- **TASK INSTRUCTIONS**: Please reproduce the data in its entirety, word for word.
------------------------------------------------
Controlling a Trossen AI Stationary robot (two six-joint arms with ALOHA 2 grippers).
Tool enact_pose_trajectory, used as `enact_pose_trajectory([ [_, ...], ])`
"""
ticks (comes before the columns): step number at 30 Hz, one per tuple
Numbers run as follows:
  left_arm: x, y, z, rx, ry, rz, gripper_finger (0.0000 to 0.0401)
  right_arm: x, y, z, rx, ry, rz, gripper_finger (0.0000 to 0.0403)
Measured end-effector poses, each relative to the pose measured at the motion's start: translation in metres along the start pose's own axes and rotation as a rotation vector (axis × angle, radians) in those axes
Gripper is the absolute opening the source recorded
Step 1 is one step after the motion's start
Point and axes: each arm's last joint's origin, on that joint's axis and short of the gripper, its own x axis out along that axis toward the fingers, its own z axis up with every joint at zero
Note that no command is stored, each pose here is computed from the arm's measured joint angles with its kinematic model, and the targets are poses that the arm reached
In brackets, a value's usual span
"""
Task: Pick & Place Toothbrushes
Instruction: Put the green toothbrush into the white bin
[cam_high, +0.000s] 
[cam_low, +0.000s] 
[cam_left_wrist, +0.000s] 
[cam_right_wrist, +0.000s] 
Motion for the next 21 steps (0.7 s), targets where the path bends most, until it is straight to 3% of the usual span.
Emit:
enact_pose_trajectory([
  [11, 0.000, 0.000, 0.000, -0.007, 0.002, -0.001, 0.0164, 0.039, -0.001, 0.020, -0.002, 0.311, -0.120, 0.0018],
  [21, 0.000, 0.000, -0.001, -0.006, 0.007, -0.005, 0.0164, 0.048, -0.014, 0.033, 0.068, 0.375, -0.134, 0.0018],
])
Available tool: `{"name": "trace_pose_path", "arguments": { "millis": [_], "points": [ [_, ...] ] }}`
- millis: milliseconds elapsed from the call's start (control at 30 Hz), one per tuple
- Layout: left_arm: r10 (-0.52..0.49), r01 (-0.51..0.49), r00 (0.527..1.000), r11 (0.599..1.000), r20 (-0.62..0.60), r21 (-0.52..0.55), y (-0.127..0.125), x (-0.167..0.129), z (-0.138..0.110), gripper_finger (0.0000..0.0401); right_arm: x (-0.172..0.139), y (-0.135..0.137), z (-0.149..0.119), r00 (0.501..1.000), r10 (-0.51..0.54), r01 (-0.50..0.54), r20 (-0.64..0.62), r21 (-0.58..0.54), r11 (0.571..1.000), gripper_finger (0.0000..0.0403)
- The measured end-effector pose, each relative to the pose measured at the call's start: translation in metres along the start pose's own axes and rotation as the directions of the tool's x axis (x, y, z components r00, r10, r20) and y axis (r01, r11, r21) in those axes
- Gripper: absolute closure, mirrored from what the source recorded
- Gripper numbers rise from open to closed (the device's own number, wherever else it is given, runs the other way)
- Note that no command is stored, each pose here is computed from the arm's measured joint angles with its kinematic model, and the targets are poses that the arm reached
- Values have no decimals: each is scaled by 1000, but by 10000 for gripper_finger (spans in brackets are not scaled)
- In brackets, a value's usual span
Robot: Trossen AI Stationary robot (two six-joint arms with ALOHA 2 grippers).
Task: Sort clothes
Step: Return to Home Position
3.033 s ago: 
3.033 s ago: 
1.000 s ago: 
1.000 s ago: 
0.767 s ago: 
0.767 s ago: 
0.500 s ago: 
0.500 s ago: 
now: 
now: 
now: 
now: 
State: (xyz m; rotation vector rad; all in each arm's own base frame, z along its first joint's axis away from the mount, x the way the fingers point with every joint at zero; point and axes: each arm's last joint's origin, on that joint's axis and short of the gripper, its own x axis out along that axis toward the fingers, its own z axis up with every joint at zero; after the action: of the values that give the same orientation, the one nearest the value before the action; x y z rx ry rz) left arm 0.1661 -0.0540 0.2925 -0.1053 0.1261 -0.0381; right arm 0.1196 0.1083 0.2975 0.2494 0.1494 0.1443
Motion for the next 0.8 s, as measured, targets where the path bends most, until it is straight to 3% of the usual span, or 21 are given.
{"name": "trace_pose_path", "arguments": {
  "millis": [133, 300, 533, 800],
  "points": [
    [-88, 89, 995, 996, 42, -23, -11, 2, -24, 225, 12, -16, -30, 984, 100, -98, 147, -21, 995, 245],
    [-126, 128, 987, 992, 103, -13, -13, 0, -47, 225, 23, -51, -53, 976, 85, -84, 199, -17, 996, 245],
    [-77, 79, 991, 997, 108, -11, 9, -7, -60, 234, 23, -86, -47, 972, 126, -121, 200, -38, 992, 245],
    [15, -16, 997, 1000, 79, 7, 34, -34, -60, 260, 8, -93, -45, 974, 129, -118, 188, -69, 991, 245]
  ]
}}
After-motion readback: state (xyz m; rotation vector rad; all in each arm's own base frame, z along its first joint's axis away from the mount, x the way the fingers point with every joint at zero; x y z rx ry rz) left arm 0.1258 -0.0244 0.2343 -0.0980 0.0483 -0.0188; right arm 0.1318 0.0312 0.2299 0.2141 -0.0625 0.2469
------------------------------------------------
- **RESPONSE BOX**:
Controlling a Trossen AI Stationary robot (two six-joint arms with ALOHA 2 grippers).
Tool enact_pose_trajectory, used as `enact_pose_trajectory([ [_, ...], ])`
"""
ticks (comes before the columns): step number at 30 Hz, one per tuple
Numbers run as follows:
  left_arm: x, y, z, rx, ry, rz, gripper_finger (0.0000 to 0.0401)
  right_arm: x, y, z, rx, ry, rz, gripper_finger (0.0000 to 0.0403)
Measured end-effector poses, each relative to the pose measured at the motion's start: translation in metres along the start pose's own axes and rotation as a rotation vector (axis × angle, radians) in those axes
Gripper is the absolute opening the source recorded
Step 1 is one step after the motion's start
Point and axes: each arm's last joint's origin, on that joint's axis and short of the gripper, its own x axis out along that axis toward the fingers, its own z axis up with every joint at zero
Note that no command is stored, each pose here is computed from the arm's measured joint angles with its kinematic model, and the targets are poses that the arm reached
In brackets, a value's usual span
"""
Task: Pick & Place Toothbrushes
Instruction: Put the green toothbrush into the white bin
[cam_high, +0.000s] 
[cam_low, +0.000s] 
[cam_left_wrist, +0.000s] 
[cam_right_wrist, +0.000s] 
Motion for the next 21 steps (0.7 s), targets where the path bends most, until it is straight to 3% of the usual span.
Emit:
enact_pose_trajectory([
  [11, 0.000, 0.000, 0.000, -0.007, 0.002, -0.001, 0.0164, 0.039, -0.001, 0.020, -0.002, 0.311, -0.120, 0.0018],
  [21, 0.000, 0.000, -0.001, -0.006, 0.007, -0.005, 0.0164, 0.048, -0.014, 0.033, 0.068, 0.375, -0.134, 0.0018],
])
Available tool: `{"name": "trace_pose_path", "arguments": { "millis": [_], "points": [ [_, ...] ] }}`
- millis: milliseconds elapsed from the call's start (control at 30 Hz), one per tuple
- Layout: left_arm: r10 (-0.52..0.49), r01 (-0.51..0.49), r00 (0.527..1.000), r11 (0.599..1.000), r20 (-0.62..0.60), r21 (-0.52..0.55), y (-0.127..0.125), x (-0.167..0.129), z (-0.138..0.110), gripper_finger (0.0000..0.0401); right_arm: x (-0.172..0.139), y (-0.135..0.137), z (-0.149..0.119), r00 (0.501..1.000), r10 (-0.51..0.54), r01 (-0.50..0.54), r20 (-0.64..0.62), r21 (-0.58..0.54), r11 (0.571..1.000), gripper_finger (0.0000..0.0403)
- The measured end-effector pose, each relative to the pose measured at the call's start: translation in metres along the start pose's own axes and rotation as the directions of the tool's x axis (x, y, z components r00, r10, r20) and y axis (r01, r11, r21) in those axes
- Gripper: absolute closure, mirrored from what the source recorded
- Gripper numbers rise from open to closed (the device's own number, wherever else it is given, runs the other way)
- Note that no command is stored, each pose here is computed from the arm's measured joint angles with its kinematic model, and the targets are poses that the arm reached
- Values have no decimals: each is scaled by 1000, but by 10000 for gripper_finger (spans in brackets are not scaled)
- In brackets, a value's usual span
Robot: Trossen AI Stationary robot (two six-joint arms with ALOHA 2 grippers).
Task: Sort clothes
Step: Return to Home Position
3.033 s ago: 
3.033 s ago: 
1.000 s ago: 
1.000 s ago: 
0.767 s ago: 
0.767 s ago: 
0.500 s ago: 
0.500 s ago: 
now: 
now: 
now: 
now: 
State: (xyz m; rotation vector rad; all in each arm's own base frame, z along its first joint's axis away from the mount, x the way the fingers point with every joint at zero; point and axes: each arm's last joint's origin, on that joint's axis and short of the gripper, its own x axis out along that axis toward the fingers, its own z axis up with every joint at zero; after the action: of the values that give the same orientation, the one nearest the value before the action; x y z rx ry rz) left arm 0.1661 -0.0540 0.2925 -0.1053 0.1261 -0.0381; right arm 0.1196 0.1083 0.2975 0.2494 0.1494 0.1443
Motion for the next 0.8 s, as measured, targets where the path bends most, until it is straight to 3% of the usual span, or 21 are given.
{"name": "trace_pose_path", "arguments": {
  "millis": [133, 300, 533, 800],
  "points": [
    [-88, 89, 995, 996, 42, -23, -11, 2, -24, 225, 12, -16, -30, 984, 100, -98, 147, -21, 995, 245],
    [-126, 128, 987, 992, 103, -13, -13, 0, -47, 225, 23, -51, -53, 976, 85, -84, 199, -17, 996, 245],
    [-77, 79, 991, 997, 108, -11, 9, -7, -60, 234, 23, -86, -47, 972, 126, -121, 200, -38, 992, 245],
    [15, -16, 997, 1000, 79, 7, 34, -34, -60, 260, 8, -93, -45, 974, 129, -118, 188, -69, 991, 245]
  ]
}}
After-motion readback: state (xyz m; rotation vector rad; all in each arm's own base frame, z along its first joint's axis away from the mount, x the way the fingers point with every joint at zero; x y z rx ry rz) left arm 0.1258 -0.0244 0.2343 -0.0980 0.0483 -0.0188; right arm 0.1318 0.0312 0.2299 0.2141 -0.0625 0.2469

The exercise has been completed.